Users can recover the strict blocking behaviour by using
the Slurm --switches option. See
below for specific examples of how to use this.
Performance of 8-nodes or less jobs
If the application being run on 8-nodes or less has a critical performance dependence on interconnect performance then ensuring all nodes in the job come from the same block that share an L1 switch makes sense to get best performance. Many HPC applications do not have their performance limited in such a way.
Removal of power of two job size restriction
Another consequence of the strict interconnect blocking is that jobs are currently restricted to power of two sizes (to match onto the topology layout).
This change will remove the restriction on job sizes to power of two. This will allow for more flexibility in job placement.
Changes to priority formula
Along with changes to blocking restrictions, we will be implementing some changes to the job priority setup:
- Enable allocation-tied fairshare: at the moment, all projects have the same number of shares on the service. This change will link the number of shares on the system to the size of the project's current GPUh allocation. This change will help ensure that projects get priorities that allow them to use the level of allocation they have been granted on the service.
- Update priority weights: To support the change in allocation-tied fairshare, we will update weights for different parts of the priority formula to increase the weight associated with the fairshare priority component relative to other components.
Slurm --switches option
Users can use the Slurm --switches option to partially recover the job topology blocking
behaviour from before the change.
Static 16-node block or greater setup cannot be recovered
In the current configuration, the blocks in the topology that make up 16, 32, 64 or 128
node blocks are statically defined. In the updated configuration, any combination of 8 node
blocks can make up larger jobs with strict blocking defined by --switches options as
described below.
Default behaviour
In the updated configuration, no interconnect blocking is enforced by default. If you do not supply any additional options to your Slurm jobs the scheduler is free to pick nodes from anywhere on the system.

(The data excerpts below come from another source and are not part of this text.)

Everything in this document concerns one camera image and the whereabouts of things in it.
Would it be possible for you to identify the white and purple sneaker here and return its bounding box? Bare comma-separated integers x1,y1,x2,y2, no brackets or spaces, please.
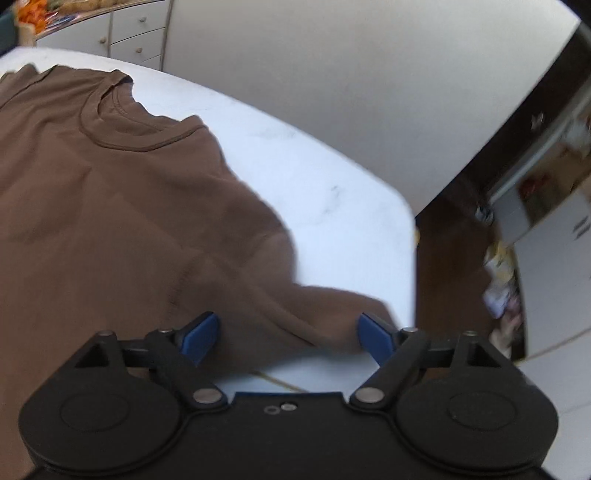
482,277,520,320

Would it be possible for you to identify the brown t-shirt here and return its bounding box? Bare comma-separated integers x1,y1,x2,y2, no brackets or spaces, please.
0,65,399,480

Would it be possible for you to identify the white drawer cabinet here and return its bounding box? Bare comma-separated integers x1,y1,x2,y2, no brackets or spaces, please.
34,0,174,73

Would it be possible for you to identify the dark brown door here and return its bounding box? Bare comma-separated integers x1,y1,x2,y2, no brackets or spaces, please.
480,28,591,185

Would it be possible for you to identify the orange bag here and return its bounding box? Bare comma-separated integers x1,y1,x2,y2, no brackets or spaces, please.
14,0,51,33

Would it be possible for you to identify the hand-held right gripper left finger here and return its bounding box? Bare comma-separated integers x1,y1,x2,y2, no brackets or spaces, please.
74,311,229,409

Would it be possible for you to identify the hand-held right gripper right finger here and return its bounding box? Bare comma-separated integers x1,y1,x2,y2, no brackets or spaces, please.
348,312,504,409

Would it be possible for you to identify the white wardrobe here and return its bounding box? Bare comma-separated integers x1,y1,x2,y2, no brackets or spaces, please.
487,78,591,363

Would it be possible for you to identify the cardboard box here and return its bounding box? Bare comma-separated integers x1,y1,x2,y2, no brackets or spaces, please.
549,137,591,205

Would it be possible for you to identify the red bag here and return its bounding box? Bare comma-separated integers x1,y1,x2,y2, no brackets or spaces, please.
519,177,548,200

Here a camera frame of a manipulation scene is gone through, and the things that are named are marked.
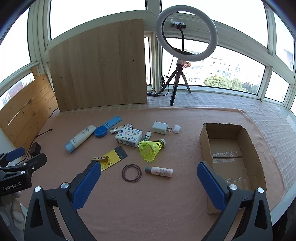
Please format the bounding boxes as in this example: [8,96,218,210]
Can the black ring light cable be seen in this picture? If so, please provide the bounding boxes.
[159,74,171,96]

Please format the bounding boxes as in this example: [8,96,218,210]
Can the patterned lighter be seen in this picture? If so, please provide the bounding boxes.
[110,124,133,134]

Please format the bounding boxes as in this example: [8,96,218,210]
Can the wooden clothespin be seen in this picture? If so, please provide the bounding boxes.
[91,155,110,163]

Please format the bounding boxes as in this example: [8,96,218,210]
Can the person's left hand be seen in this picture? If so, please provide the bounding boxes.
[0,192,26,232]

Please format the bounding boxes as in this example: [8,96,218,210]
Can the black tripod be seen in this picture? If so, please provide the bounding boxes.
[161,62,192,106]

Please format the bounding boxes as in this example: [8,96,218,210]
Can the blue phone stand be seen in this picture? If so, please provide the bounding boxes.
[102,116,122,130]

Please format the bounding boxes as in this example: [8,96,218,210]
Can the pine plank panel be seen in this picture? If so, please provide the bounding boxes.
[0,67,58,147]

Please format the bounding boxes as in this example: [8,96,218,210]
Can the black phone holder clamp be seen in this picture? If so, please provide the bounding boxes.
[166,20,195,56]

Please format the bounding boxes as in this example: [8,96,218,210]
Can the light wooden board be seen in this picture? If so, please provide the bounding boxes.
[48,19,148,113]

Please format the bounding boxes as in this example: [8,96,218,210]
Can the black power adapter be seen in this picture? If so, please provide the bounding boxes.
[30,142,41,157]

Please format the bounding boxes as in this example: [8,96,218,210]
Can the brown hair ties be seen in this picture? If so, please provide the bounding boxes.
[122,164,142,182]

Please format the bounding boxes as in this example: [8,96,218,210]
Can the yellow black sponge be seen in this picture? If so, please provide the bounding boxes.
[97,146,128,172]

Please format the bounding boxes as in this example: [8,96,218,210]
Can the black charging cable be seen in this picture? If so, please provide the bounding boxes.
[23,128,53,163]

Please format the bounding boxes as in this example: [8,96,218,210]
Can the white charger plug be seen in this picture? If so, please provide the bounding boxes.
[152,121,173,135]

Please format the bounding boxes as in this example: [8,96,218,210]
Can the patterned tissue pack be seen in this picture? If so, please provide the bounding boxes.
[115,127,142,147]

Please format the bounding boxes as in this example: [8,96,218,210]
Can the cardboard box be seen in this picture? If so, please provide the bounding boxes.
[199,123,267,215]

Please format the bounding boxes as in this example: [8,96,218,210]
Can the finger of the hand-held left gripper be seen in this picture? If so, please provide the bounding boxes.
[14,153,47,176]
[0,147,25,166]

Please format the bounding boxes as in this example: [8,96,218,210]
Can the yellow shuttlecock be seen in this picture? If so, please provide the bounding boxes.
[138,139,166,162]

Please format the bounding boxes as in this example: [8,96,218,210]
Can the crumpled patterned wrapper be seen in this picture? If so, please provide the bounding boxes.
[176,59,192,68]

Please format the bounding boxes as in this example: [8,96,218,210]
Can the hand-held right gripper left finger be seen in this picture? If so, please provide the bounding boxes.
[24,161,101,241]

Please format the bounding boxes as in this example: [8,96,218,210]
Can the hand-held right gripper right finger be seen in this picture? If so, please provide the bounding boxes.
[197,161,273,241]

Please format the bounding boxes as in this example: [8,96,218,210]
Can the white ring light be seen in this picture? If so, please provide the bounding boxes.
[155,5,218,62]

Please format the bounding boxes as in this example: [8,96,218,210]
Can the white sunscreen tube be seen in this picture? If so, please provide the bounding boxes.
[65,125,97,154]

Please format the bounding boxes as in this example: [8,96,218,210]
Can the small white bottle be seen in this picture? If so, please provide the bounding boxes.
[145,166,174,178]

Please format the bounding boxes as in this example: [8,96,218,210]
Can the pink blanket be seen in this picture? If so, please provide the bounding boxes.
[14,107,285,241]

Enforcing blocking: 8-nodes or less
A single interconnect block on the Tursa topology (where all nodes share L1 switches) contains
8 nodes. If you are running jobs of 8-nodes and less and want to ensure all nodes are in a
single block (i.e. share a L1 switch) you should add the --switches=1 option to your Slurm
submission commands. Most commonly, this would mean adding the following to your batch
submission script:
#SBATCH --switches=1
Adding blocking is likely to increase queue time
Adding the additional constraint around interconnect blocking with the switches option
will likely have a detrimental effect on queue time.
Enforced blocking: 16-nodes or more
Beyond 8-nodes, to ensure strict interconnect blocking, you need to increase the number of switches along with node count:
| Node count | switches option |
Notes |
|---|---|---|
| 16 | switches=2 |
|
| 32 | switches=4 |
|
| 64 | switches=8 |
Not available for A100-80 |
| 128 | switches=16 |
Not available for A100-80. Only available when A100-40 and A100-80 nodes are mixed in the job. |
Power of 2 job sizes make sense for strict blocking
While there will no longer be a restriction to power of two size jobs in the updated configuration, it will usually make sense to stick to these sizes if you are wanting to request strict interconnect topology blocking.